MATERIAL
DISCIPULAR
Ruben Dario Quijano

7 PASOS A LA PROSPERIDAD
Introducción
Una de las grandes necesidades de la iglesia de hoy es conocer su posición en Cristo. Las palabras del Señor en la cruz del calvario “Consumado es” parecen no haber sido bien entendidas. Por su forma de percibir el Cristianismo, algunos actúan como si Él hubiese dicho: continuará... pero no, las palabras del Señor fueron: “Consumado es” (Juan 19:30)
Estas dos sencillas pero contundentes palabras tienen un significado bastante amplio y profundo para la raza humana.
Cuando Dios terminó la creación de la tierra dijo: “Hagamos al hombre a nuestra imagen, conforme a nuestra semejanza” (Gen. 1:26) pero en el versículo siguiente dice: “Y creó Dios al hombre a su imagen, a imagen de Dios lo creó, varón y hembra los creó”. (Gen. 1:27) La propuesta de Dios fue hacer al hombre a Su imagen y semejanza, pero al crearlo, lo hizo solo a Su imagen, no dice que lo hizo a Su semejanza. A continuación Dios le dice al hombre: “de TODO árbol del huerto podrás comer; pero del árbol de la ciencia del bien y del mal, no comerás” (Gen. 2: 16 y 17) Adán desobedece y degusta el bien y el mal, por lo que es sacado del huerto del Edén. Dios aduce que debe salir del huerto para “que no alargue su mano, y tome también del árbol de la vida, y coma, y viva para siempre” (Gen. 3:22) Este árbol de la vida es Cristo, según lo muestra Apocalipsis 22:14. Con todo esto podemos entender que el hombre fue hecho a imagen de Dios, pero la semejanza la debería obtener al comer del árbol de la vida, es decir, mediante la sujeción a Cristo.
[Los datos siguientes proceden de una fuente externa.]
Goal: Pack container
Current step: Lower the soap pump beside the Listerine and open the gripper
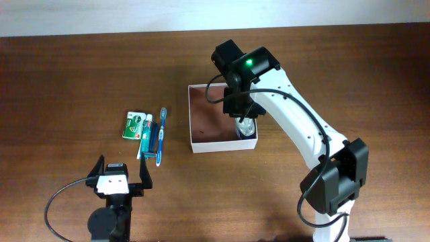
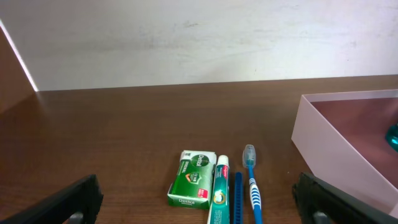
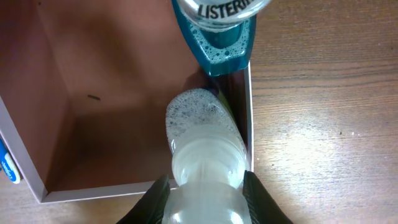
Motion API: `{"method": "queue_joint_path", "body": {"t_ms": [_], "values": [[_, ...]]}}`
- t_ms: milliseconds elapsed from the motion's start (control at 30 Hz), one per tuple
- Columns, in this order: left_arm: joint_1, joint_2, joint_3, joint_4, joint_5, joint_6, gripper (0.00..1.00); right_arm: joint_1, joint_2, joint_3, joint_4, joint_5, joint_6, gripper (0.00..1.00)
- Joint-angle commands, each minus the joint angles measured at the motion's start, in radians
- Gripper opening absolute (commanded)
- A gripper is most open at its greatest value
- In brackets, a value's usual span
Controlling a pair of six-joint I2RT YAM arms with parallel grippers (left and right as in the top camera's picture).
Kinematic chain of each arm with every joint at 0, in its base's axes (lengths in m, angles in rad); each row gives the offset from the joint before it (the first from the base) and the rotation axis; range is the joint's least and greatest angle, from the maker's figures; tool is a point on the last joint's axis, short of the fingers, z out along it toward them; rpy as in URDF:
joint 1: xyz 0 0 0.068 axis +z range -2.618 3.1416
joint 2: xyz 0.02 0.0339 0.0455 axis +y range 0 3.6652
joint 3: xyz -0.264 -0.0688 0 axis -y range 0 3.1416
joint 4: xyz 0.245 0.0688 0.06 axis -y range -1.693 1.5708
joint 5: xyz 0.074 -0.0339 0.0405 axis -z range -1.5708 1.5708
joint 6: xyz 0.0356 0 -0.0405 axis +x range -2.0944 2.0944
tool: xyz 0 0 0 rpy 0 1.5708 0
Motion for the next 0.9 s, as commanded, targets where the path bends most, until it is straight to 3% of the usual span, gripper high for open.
{"method": "queue_joint_path", "body": {"t_ms": [0, 133, 567, 867], "values": [[-0.004, -0.005, -0.008, 0.0, 0.011, 0.016, 0.99, 0.006, -0.011, -0.004, -0.018, 0.021, 0.011, 0.3], [-0.004, -0.005, -0.008, 0.0, 0.011, 0.016, 0.99, 0.006, -0.011, -0.004, -0.023, 0.024, 0.011, 0.36], [-0.004, -0.005, -0.008, 0.0, 0.011, 0.016, 0.99, -0.001, -0.021, -0.001, -0.032, 0.043, -0.079, 0.41], [-0.004, -0.005, -0.008, 0.0, 0.011, 0.016, 0.99, -0.107, -0.176, 0.139, -0.06, 0.061, -0.218, 0.45]]}}
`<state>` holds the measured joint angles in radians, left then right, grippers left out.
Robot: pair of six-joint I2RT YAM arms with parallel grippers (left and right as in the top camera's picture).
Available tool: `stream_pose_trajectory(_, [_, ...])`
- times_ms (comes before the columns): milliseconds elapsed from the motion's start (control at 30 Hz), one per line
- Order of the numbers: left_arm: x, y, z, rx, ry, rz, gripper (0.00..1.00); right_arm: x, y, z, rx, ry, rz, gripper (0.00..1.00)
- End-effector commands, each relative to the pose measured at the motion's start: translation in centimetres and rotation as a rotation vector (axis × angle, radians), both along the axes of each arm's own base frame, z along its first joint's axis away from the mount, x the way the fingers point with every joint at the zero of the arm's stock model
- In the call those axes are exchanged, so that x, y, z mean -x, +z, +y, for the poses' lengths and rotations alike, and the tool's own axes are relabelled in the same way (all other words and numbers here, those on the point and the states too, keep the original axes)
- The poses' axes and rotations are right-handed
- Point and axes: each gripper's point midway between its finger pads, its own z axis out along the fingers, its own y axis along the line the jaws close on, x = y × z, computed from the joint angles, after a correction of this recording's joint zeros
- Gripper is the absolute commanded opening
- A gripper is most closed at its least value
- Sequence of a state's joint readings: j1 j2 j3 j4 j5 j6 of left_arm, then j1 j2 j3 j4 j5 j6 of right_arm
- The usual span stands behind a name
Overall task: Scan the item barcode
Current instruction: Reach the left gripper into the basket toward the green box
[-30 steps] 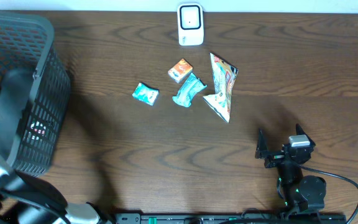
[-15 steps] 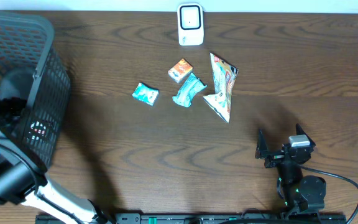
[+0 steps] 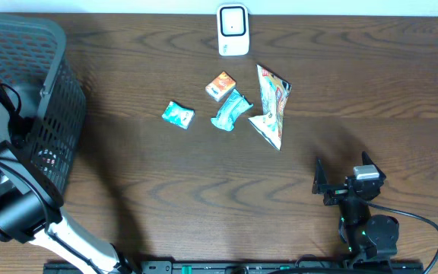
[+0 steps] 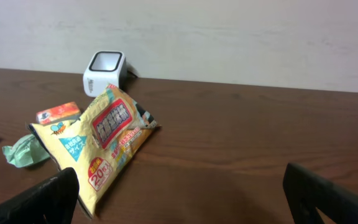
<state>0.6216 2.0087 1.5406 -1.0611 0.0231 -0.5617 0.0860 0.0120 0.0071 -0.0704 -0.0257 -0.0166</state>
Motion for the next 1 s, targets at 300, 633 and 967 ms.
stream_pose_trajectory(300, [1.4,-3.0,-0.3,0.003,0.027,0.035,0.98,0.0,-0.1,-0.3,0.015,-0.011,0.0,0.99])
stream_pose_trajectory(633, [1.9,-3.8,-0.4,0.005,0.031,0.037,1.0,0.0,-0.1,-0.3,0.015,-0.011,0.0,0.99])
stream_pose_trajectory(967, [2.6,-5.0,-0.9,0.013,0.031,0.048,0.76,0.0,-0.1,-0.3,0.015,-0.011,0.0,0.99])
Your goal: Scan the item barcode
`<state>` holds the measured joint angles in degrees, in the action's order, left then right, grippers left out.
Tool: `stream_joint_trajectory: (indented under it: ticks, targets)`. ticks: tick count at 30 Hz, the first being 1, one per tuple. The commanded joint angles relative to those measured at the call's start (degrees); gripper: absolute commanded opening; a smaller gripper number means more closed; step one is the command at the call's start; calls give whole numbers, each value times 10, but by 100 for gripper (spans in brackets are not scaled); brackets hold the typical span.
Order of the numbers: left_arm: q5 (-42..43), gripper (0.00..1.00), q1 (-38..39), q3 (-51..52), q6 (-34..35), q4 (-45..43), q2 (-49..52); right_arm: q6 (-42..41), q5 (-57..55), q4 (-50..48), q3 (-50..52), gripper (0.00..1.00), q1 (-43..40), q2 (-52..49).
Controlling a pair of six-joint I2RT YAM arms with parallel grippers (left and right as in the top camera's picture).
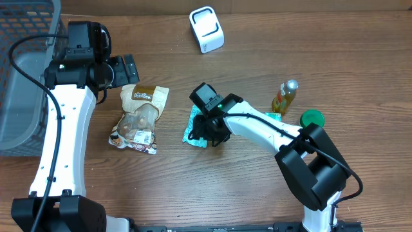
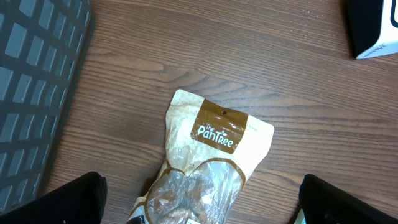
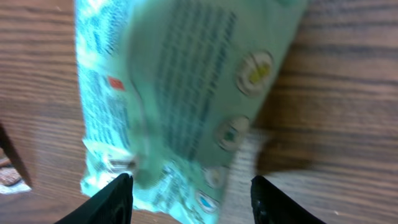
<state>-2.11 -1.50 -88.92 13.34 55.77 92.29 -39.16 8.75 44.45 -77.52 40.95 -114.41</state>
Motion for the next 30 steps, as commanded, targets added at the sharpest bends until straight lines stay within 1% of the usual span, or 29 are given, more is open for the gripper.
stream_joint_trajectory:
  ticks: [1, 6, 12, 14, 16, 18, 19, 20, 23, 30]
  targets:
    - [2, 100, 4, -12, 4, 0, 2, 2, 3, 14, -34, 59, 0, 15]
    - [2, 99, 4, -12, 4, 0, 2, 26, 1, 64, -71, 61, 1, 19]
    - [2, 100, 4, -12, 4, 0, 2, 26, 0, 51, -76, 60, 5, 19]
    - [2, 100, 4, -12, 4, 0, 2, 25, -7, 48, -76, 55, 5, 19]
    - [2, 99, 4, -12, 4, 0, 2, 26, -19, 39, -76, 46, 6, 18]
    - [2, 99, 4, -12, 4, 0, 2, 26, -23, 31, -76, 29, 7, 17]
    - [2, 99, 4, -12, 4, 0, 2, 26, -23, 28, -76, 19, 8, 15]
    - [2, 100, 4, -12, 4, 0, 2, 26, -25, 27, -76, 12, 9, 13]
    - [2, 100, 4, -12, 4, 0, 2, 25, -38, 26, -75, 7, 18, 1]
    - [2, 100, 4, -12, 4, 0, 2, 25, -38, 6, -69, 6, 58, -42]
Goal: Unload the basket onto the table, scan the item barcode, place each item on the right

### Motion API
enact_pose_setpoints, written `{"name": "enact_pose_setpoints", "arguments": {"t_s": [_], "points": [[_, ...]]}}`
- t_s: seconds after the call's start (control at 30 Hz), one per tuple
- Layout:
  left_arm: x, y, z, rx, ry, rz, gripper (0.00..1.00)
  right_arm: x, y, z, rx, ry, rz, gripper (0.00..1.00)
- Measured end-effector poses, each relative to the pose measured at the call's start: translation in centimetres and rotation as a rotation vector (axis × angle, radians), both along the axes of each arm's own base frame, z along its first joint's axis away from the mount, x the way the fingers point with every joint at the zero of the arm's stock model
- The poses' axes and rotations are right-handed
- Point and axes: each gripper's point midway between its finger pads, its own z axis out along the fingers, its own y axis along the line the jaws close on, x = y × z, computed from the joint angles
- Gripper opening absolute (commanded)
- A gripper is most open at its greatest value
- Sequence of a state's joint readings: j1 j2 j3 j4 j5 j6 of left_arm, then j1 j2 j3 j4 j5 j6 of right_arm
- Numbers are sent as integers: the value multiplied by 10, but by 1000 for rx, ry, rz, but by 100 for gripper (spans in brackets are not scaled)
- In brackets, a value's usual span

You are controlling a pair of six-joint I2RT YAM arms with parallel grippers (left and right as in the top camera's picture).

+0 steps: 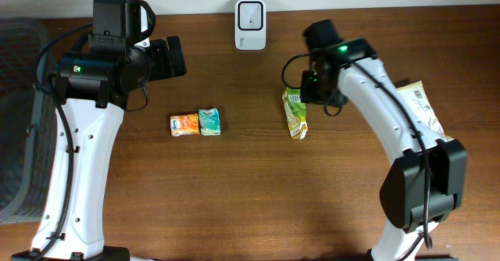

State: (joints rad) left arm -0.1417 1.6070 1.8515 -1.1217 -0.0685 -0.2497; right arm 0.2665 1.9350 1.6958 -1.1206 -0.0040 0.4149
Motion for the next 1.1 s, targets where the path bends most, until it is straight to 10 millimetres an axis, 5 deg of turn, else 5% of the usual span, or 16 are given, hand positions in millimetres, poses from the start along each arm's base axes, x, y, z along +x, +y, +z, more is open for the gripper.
{"name": "enact_pose_setpoints", "arguments": {"t_s": [0.23, 0.37, 0.47, 0.5, 0.57, 0.7, 0.9, 1.1], "points": [[0, 0, 0, 0, 0, 0, 99, -24, 38, -60, 256, 140, 204, 55], [0, 0, 0, 0, 0, 0, 99, -32, 36, -83, 279, 155, 224, 54], [0, 0, 0, 0, 0, 0, 99, -33, 29, -90, 250, 155, 225, 40], [0, 0, 0, 0, 0, 0, 99, -33, 28, -91, 243, 151, 230, 25], [0, 0, 0, 0, 0, 0, 99, -28, 26, -93, 225, 130, 239, 14], [0, 0, 0, 0, 0, 0, 99, -23, 27, -93, 213, 108, 239, 4], [0, 0, 0, 0, 0, 0, 99, -30, 16, -87, 140, 152, 229, 4], [0, 0, 0, 0, 0, 0, 99, -24, -1, -63, -162, 129, 270, 4]]}}
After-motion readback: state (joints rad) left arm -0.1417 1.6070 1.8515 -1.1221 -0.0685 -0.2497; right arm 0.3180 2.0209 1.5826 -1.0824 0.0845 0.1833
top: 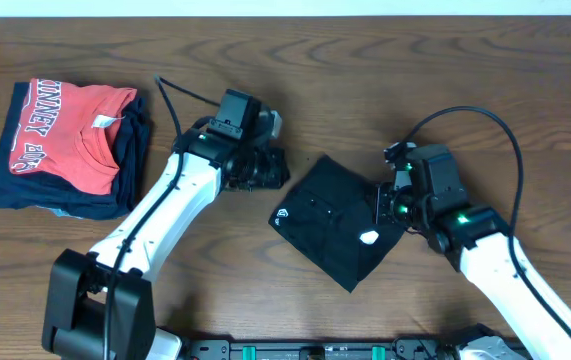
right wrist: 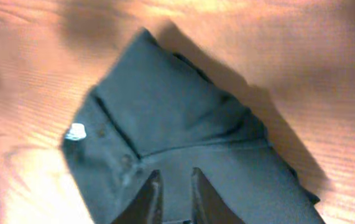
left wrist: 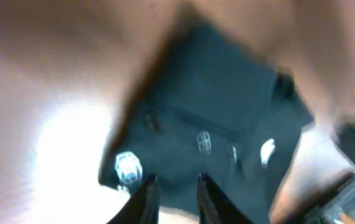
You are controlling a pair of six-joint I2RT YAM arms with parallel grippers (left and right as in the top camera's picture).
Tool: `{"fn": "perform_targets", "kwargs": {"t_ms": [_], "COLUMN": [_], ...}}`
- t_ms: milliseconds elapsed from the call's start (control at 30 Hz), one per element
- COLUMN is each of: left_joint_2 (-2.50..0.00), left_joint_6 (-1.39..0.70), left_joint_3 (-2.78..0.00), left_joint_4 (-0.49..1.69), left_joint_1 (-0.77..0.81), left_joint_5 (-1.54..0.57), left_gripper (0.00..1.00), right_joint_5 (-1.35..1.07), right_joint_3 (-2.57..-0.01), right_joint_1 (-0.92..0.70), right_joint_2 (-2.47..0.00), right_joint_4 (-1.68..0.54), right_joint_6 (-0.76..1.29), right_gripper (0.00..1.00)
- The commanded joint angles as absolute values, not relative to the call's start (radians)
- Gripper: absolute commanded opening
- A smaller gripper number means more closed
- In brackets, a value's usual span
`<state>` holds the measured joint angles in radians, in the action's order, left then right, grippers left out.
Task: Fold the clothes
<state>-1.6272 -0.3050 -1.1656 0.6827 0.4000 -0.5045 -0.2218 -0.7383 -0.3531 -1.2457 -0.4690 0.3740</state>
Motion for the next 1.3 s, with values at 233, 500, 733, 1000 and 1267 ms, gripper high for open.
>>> {"fn": "perform_targets", "kwargs": {"t_ms": [233, 500, 733, 1000, 1267], "left_joint_2": [-1.635, -1.650, -1.649, -1.612, -1.614], "left_joint_6": [-0.361, -0.533, -0.485, -0.431, -0.429], "left_joint_3": [-0.936, -0.765, -0.818, -0.879, -0.834], "left_joint_4": [0.558, 0.253, 0.094, 0.229, 0.417], "left_joint_1": [0.587, 0.577, 0.471, 0.391, 0.435], "left_joint_5": [-0.562, -0.173, -0.277, -0.728, -0.800], "left_gripper": [0.08, 0.06, 0.06, 0.63, 0.99], "right_joint_5": [-0.097, -0.109, -0.186, -0.209, -0.107], "right_joint_3": [-0.737, -0.738, -0.738, -0.737, -0.719], "right_joint_1": [-0.354, -0.355, -0.355, -0.355, -0.355], "right_joint_2": [-1.561, -1.577, -1.407, -1.282, -1.457], "right_joint_4": [-0.425, -0.652, -0.700, -0.657, -0.627], "right_joint_6": [0.344, 0.523, 0.416, 0.358, 0.469], "right_gripper": [0.01, 0.01, 0.06, 0.08, 0.01]}}
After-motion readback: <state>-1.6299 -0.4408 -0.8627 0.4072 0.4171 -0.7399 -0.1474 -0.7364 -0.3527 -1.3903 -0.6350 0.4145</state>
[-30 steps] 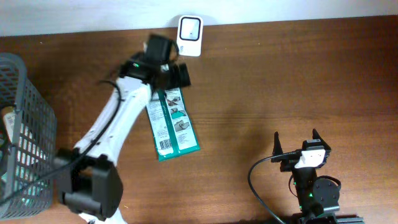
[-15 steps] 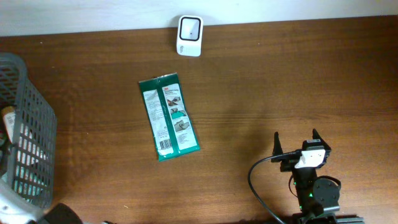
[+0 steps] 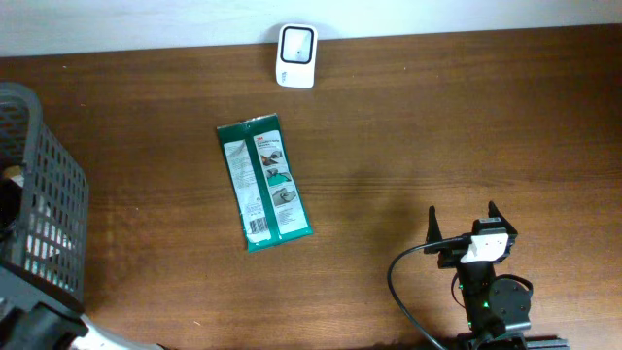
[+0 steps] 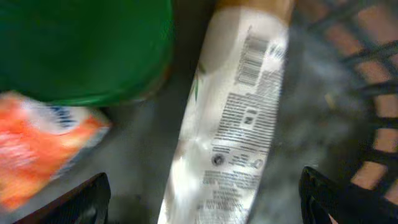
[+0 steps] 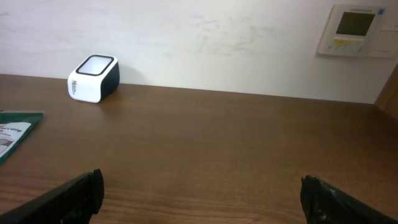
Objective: Scan the item barcode
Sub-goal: 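Reach the left gripper into the basket and grasp the white lotion tube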
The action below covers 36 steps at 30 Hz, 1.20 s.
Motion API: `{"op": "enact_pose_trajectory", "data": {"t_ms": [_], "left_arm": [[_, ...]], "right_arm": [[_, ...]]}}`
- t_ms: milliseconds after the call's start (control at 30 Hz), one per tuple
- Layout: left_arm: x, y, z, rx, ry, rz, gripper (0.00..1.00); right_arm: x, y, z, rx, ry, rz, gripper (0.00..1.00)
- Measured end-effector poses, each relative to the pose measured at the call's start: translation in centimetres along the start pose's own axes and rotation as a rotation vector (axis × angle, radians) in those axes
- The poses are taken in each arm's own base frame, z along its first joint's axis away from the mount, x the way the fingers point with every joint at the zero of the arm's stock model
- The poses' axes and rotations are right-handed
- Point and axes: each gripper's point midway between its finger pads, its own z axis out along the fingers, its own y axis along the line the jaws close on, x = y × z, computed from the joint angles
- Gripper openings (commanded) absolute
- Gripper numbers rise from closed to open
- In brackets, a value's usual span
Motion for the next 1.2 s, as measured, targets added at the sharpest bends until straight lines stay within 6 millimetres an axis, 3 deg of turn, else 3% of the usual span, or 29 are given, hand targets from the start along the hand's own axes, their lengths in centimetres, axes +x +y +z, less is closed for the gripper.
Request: {"op": "enact_pose_trajectory", "data": {"t_ms": [33, 100, 167, 267, 467, 567, 767, 867, 1000, 1033, 1067, 1167, 1200], "left_arm": [[0.8, 0.1, 1.5, 0.006, 0.039, 0.004, 0.84], [1.8, 0.2, 3.1, 0.015, 0.081, 0.005, 0.58], [2.2, -0.2, 3.6, 0.032, 0.096, 0.011, 0.28], [2.1, -0.7, 3.6, 0.056, 0.093, 0.005, 0.03], [2.4, -1.8, 2.4, 0.12, 0.138, -0.018, 0.0], [-0.1, -2.9, 0.5, 0.175, 0.064, -0.007, 0.0], [-4.4, -4.8, -10.6, 0.203, -0.201, 0.022, 0.0], [-5.5, -6.1, -15.8, 0.237, -0.325, 0.03, 0.0], [-6.2, -9.3, -24.5, 0.331, -0.53, 0.086, 0.0], [-5.7, -10.6, -26.0, 0.365, -0.551, 0.105, 0.0], [-4.8, -13.2, -27.6, 0.418, -0.565, 0.15, 0.0], [0.3, -24.3, -30.3, 0.65, -0.499, 0.373, 0.0], [1.8, -26.8, -30.3, 0.694, -0.468, 0.423, 0.0]], "right_arm": [[0.0, 0.0, 0.0, 0.0, 0.0, 0.0, 0.98], [0.0, 0.0, 0.0, 0.0, 0.0, 0.0, 0.98], [0.0, 0.0, 0.0, 0.0, 0.0, 0.0, 0.98], [0.0, 0.0, 0.0, 0.0, 0.0, 0.0, 0.98], [0.0, 0.0, 0.0, 0.0, 0.0, 0.0, 0.98], [0.0, 0.0, 0.0, 0.0, 0.0, 0.0, 0.98], [0.0, 0.0, 0.0, 0.0, 0.0, 0.0, 0.98], [0.0, 0.0, 0.0, 0.0, 0.0, 0.0, 0.98], [0.0, 0.0, 0.0, 0.0, 0.0, 0.0, 0.98], [0.0, 0.0, 0.0, 0.0, 0.0, 0.0, 0.98], [0.0, 0.0, 0.0, 0.0, 0.0, 0.0, 0.98], [0.0, 0.0, 0.0, 0.0, 0.0, 0.0, 0.98], [0.0, 0.0, 0.0, 0.0, 0.0, 0.0, 0.98]]}}
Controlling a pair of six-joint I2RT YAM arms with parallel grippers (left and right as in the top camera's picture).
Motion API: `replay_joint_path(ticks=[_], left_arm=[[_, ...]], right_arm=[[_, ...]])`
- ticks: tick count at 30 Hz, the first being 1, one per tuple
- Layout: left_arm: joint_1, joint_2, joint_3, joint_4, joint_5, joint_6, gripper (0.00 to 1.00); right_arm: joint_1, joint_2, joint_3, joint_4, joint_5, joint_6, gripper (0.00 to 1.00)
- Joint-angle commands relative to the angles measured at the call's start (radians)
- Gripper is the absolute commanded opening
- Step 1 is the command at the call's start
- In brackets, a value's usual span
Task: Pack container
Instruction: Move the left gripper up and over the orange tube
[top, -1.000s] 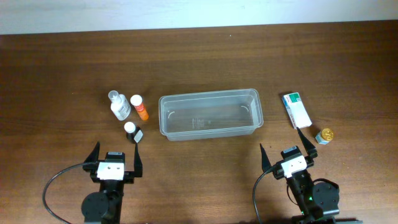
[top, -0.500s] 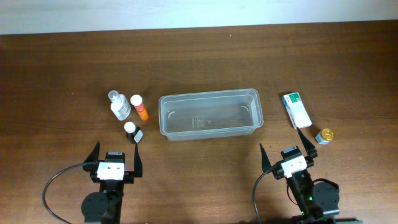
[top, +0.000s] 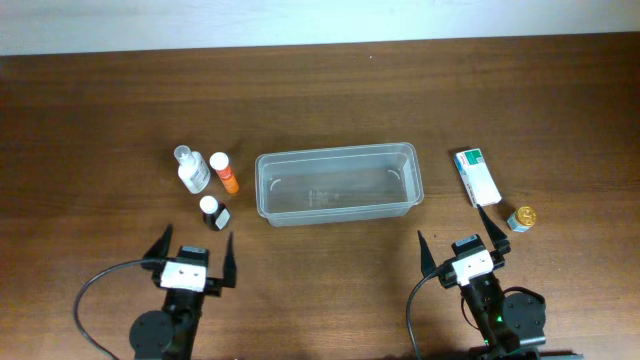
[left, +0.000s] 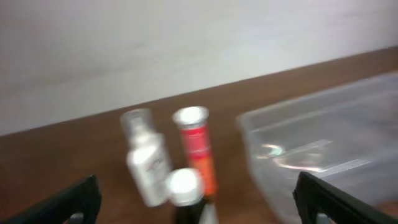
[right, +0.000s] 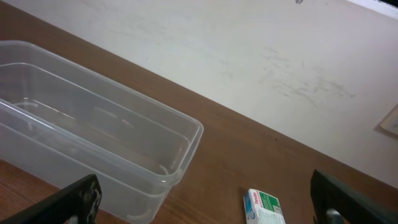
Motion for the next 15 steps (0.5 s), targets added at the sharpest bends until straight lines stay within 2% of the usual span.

Así pues, finalmente el hombre es la imagen de Dios pero sin Su semejanza, por esto El Señor viene “a buscar y a salvar lo que se había perdido” (Luc. 19:10)
Por otra parte, espiritualmente se percibe en nuestra sociedad un gran dominio del dios “mamón” (dios de las riquezas) y en sus redes el cristiano termina enredado, generalmente porque desconoce su propia posición en Cristo respecto a las finanzas. Vale la pena aclarar que nuestro objetivo no es defender la tan propagada doctrina de la prosperidad, cuyos excesos desdicen de el verdadero propósito de Dios. Nuestro Dios quiere que seamos prosperados en todas las cosas, es decir, prosperados en una forma integral. Los excesos de esta doctrina licencian al creyente a que puede ser desordenado e infiel a Dios en todos los aspectos, con tal que “dé”, entonces Dios lo prosperará. Cabe hacernos la pregunta ¿Qué es prosperar? Será acaso tener riquezas y perder la paz, la familia... el alma? Ser prosperado no consiste en tener demasiadas riquezas, la palabra dice: “Jehová es mi pastor; NADA ME FALTARA” (Sal. 23:1) y “Mi Dios, pues, suplirá TODO LO QUE OS FALTA conforme a sus riquezas en gloria...” (Fil.4:19) Ser próspero no consiste en almacenar grandes fortunas sino más bien no carecer de nada, incluyendo en esto las peticiones de nuestro corazón. Dios quiere darle una vida abundante en todos los aspectos, pero antes de querer que Usted TENGA, espera que Usted SEA, es decir, Él le prepara para confiarle todas sus riquezas.
En el presente seminario no pretendemos abordar todos los temas concernientes a nuestra posición en Cristo, esto sería prácticamente imposible, nuestro objetivo es proveerle siete pasos que le conduzcan a una posición de crecimiento para así poder administrar todo lo que Cristo compró para Usted.